Noam Chomsky lays bare the reasons why Obama’s election did not lead to any significant reforms in foreign or economy policy.

Anyone looking attentively at contemporary developments in the United States will surely notice that the country is undergoing a profound crisis of purpose and institutional legitimacy under a neoliberal regime in overdrive. And this is occurring less than eight years after the election of Barack Obama, whose political campaign raised hopes for a shift away from the neoconservative fallacies and imperial crimes that characterized the administration of George W. Bush.

Welcome to the future of the past. The United States is a nation in disarray whose economic and political elite are still trying to recapture and reproduce the Gilded Age at a time when the overwhelming majority of citizens are experiencing a sharp decline in their standard of living and an increase in large-scale economic insecurity, coupled with sharply diminishing social services, a collapsing infrastructure and loss of hope in the future. Hence the explanation for the rise of political charlatans like Donald Trump, a man who aspires to become president without even pretending to have what may be loosely described as a coherent ideology (which is why the popular version among certain segments of the US progressive movement that Donald Trump is a “fascist” is a crude joke).
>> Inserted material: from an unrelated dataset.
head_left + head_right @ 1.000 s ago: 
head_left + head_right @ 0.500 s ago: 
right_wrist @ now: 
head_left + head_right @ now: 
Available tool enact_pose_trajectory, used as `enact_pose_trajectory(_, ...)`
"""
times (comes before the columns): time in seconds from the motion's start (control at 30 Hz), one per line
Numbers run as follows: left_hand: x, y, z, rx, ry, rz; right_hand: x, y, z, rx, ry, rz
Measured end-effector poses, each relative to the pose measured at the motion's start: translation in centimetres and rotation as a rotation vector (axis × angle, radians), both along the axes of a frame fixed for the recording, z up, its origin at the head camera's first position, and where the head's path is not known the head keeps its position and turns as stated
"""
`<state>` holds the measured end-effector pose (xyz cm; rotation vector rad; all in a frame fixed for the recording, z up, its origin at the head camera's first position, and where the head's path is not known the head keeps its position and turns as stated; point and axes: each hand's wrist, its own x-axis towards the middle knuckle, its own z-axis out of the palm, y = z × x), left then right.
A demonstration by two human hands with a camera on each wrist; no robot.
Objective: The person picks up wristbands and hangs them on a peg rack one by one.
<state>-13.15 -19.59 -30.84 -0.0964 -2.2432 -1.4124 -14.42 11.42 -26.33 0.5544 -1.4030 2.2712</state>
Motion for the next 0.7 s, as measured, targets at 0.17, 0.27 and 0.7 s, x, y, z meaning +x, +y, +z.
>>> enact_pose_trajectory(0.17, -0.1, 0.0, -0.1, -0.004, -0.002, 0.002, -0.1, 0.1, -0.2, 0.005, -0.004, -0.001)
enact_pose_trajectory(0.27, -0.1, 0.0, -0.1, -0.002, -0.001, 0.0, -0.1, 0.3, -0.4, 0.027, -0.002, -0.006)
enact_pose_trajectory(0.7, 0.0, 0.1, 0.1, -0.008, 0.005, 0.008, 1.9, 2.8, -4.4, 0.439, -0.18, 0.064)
Hence, also, the appearance on the national political stage of Bernie Sanders, whose message about the need for a more democratic United States resonates extremely well with young people, many of whom fear that, given the current conditions, their future will involve massive unemployment and economic insecurity.

Be that as it may, it seems beyond reasonable doubt at this point that the November election will be between a Republican candidate who believes that the rich deserve to get richer off the brutal exploitation of the working class and a Democrat who has fully embraced neoconservatism on foreign policy issues and is in bed with the Wall Street wolves. In this respect, Hillary Clinton hardly offers a meaningful alternative to Donald Trump, whose incoherent mumblings have scared even the Republican establishment to the point that his opponent can count on measurable support, both in terms of money and votes, from traditional conservatives and many neoconservatives.

With the November election still several months away, it would be instructive to reflect on the state of the country and the world under the Obama administration as the past always shapes and conditions the present. Noam Chomsky, one of the US’ premier dissidents, social critics and intellectuals for more than half a century, was among a handful of souls who never “bought” the promotion of Barack Obama as a real reformer, let alone a sincere progressive. In this exclusive interview with Truthout, Chomsky lays bare the reasons why Obama’s election did not lead to any significant changes in the realms of foreign and economic policy making, although it did represent some kind of progress after eight grim years of neoconservative rule under a messianic administration.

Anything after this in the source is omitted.